_Work to complete_
Report every line of the entries that contains the word "scrunchie".

_Record excerpts_
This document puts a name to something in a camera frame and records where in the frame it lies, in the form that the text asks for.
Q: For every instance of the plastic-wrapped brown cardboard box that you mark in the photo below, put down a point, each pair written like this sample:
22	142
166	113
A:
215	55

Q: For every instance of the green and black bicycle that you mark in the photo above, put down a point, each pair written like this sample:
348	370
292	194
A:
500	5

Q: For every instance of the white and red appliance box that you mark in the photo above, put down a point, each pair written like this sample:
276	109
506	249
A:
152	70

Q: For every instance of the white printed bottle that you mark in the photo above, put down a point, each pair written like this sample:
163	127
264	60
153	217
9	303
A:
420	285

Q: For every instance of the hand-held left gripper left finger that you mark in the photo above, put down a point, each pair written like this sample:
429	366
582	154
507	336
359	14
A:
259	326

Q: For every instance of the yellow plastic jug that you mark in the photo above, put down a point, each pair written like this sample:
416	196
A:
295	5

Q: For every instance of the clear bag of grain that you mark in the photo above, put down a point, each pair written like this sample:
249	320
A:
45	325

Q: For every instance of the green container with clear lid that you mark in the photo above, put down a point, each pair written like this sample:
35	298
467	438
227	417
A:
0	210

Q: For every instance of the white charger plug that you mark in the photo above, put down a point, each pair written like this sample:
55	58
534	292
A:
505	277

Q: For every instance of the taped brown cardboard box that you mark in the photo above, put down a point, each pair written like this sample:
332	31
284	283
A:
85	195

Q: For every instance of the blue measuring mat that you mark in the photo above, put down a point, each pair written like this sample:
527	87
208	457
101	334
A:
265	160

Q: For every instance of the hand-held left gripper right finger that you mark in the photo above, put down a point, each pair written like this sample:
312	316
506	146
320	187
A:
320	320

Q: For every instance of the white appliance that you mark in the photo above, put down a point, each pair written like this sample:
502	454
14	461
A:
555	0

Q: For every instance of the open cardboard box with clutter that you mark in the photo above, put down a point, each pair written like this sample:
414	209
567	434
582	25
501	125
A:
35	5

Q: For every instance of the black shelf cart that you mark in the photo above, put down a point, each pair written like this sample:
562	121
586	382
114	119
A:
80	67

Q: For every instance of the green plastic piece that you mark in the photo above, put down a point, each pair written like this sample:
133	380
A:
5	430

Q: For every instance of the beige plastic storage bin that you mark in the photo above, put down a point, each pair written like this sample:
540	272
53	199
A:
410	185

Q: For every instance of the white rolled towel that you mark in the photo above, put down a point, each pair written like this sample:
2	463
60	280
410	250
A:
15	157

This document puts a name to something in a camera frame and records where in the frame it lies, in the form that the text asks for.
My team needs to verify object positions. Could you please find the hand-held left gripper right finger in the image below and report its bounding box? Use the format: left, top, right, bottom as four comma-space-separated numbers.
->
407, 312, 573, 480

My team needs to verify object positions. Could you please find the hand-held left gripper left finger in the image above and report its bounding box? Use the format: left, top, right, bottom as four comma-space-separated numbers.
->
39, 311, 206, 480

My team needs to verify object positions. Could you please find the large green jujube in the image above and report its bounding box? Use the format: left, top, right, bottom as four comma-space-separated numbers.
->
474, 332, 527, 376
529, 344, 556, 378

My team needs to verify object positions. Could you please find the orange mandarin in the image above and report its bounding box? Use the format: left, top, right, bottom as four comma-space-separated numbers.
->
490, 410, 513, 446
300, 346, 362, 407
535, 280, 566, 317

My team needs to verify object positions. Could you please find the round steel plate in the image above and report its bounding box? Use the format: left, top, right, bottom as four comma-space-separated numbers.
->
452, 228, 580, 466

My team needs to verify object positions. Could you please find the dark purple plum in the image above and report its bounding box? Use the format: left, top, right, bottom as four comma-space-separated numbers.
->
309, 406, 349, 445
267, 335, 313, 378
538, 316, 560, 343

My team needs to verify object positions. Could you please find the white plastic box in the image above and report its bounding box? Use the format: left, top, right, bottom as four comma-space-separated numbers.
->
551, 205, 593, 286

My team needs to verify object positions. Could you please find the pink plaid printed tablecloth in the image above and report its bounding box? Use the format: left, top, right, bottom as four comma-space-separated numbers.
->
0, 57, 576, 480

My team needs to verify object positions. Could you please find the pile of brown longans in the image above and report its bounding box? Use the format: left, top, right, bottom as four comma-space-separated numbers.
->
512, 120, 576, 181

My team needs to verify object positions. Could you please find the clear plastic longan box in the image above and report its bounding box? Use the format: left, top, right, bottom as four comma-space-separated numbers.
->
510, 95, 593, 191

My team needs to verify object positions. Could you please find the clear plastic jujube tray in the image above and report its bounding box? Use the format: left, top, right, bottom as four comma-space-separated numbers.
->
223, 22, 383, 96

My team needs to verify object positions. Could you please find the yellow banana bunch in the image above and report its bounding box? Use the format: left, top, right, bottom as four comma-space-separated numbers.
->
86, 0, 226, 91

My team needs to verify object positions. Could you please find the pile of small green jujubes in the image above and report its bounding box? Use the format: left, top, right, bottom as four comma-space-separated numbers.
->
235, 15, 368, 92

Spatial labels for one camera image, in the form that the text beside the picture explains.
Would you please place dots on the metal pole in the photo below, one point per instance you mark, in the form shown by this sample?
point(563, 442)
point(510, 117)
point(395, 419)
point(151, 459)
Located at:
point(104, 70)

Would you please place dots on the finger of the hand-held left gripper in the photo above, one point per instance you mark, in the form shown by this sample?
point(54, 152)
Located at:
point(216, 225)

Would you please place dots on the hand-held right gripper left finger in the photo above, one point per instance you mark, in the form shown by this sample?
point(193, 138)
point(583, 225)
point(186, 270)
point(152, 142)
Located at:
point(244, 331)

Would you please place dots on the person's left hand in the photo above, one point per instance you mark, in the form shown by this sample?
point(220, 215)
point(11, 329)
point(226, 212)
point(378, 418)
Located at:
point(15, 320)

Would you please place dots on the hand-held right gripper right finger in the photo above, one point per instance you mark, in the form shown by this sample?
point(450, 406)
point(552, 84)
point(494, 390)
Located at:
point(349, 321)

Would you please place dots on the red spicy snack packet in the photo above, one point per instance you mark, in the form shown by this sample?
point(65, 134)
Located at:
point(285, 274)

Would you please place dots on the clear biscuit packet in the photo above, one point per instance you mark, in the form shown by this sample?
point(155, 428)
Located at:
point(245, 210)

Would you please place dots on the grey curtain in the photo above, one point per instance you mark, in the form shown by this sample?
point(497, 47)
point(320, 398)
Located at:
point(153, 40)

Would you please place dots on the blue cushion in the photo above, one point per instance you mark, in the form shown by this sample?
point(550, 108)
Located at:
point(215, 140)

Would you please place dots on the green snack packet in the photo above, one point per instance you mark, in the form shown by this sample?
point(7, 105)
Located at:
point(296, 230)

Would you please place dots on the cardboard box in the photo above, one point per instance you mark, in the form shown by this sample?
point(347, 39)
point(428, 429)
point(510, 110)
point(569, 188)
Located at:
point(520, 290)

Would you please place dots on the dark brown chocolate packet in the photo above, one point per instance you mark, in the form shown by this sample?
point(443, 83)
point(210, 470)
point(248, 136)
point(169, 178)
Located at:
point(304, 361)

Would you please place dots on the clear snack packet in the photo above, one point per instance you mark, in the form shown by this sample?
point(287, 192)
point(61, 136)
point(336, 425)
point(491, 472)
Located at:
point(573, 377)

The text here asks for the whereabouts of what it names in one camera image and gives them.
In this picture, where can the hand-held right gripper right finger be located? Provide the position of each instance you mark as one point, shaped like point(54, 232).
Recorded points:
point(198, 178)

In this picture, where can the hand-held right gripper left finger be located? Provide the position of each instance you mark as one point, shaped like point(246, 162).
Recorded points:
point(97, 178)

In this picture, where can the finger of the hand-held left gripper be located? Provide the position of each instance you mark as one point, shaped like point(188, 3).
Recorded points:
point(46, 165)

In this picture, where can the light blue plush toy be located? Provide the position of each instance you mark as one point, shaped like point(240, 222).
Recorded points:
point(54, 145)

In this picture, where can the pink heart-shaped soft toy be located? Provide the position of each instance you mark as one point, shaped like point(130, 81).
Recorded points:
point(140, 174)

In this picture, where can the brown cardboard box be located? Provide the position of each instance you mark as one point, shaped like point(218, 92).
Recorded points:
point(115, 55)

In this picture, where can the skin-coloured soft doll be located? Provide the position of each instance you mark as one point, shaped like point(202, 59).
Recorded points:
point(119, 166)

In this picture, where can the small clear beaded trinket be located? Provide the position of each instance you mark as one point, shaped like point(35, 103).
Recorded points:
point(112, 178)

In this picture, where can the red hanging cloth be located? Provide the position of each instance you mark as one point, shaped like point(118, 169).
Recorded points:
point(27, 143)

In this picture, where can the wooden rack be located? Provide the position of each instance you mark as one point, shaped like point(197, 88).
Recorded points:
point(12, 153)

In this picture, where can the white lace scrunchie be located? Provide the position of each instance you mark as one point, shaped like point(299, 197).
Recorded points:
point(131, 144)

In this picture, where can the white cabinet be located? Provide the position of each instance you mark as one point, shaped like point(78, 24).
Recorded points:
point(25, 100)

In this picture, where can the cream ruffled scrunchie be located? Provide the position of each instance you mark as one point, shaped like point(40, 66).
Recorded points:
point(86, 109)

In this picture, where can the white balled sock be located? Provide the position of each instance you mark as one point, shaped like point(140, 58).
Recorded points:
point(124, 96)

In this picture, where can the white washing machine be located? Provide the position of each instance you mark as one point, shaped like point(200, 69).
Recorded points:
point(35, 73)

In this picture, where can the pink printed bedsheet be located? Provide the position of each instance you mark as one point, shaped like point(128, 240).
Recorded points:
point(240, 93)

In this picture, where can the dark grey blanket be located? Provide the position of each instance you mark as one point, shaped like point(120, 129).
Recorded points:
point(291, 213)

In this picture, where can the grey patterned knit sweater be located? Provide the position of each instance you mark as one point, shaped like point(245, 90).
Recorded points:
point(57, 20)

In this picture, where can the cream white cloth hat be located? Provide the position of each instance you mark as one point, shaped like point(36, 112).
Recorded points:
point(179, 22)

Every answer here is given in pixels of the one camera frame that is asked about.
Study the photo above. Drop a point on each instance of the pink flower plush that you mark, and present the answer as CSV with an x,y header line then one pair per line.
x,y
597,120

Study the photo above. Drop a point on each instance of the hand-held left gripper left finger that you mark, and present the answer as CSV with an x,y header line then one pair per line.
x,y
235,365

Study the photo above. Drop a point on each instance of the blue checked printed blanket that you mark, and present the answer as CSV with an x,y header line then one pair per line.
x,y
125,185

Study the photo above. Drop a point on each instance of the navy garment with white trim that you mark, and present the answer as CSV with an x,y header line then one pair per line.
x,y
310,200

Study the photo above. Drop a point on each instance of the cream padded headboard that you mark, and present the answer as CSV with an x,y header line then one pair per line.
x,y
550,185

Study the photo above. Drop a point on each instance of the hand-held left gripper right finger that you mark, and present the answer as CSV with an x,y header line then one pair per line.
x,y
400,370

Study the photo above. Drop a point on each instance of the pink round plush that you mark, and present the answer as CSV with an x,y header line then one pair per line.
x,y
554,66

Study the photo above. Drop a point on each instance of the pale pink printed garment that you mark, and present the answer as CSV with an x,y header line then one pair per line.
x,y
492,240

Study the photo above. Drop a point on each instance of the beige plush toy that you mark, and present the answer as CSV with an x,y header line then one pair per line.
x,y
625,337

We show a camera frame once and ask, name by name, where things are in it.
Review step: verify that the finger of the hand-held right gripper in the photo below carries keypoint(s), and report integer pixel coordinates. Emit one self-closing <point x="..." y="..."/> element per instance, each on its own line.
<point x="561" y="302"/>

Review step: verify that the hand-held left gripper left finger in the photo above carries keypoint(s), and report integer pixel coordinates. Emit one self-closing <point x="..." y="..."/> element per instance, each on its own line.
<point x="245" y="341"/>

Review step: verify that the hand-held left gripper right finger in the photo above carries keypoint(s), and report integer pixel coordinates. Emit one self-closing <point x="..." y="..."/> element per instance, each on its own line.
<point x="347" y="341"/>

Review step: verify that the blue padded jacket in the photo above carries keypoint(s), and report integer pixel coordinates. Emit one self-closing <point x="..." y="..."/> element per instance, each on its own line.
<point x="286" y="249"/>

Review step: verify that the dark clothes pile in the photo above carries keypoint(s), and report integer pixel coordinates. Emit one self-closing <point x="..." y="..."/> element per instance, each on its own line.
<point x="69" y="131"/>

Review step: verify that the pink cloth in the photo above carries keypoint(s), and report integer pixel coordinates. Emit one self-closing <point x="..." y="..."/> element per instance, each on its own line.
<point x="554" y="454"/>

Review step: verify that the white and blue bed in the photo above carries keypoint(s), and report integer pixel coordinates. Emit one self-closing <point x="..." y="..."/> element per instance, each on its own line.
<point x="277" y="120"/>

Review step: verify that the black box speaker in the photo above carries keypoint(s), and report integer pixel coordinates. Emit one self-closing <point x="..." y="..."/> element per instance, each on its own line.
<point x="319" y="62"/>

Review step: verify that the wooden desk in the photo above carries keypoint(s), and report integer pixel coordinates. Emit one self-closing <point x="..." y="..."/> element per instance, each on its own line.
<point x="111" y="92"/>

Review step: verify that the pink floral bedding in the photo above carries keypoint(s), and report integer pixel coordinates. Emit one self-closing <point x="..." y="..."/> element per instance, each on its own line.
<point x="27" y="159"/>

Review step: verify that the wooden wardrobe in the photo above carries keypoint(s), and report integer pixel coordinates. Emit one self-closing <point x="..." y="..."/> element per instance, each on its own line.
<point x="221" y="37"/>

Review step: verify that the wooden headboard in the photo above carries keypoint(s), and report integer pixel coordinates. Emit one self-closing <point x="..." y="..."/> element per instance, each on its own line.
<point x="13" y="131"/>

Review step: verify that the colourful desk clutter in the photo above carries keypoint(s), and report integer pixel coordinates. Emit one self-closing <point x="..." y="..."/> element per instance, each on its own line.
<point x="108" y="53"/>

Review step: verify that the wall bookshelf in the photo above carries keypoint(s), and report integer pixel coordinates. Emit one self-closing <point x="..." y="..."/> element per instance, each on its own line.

_Solution below_
In this picture, where can the white lace scrunchie be located? Provide the position of each instance you mark as one point, shaped like point(299, 197).
In this picture, where can the cream ruffled scrunchie be located? Provide the position of each instance you mark as one point, shaped like point(40, 66).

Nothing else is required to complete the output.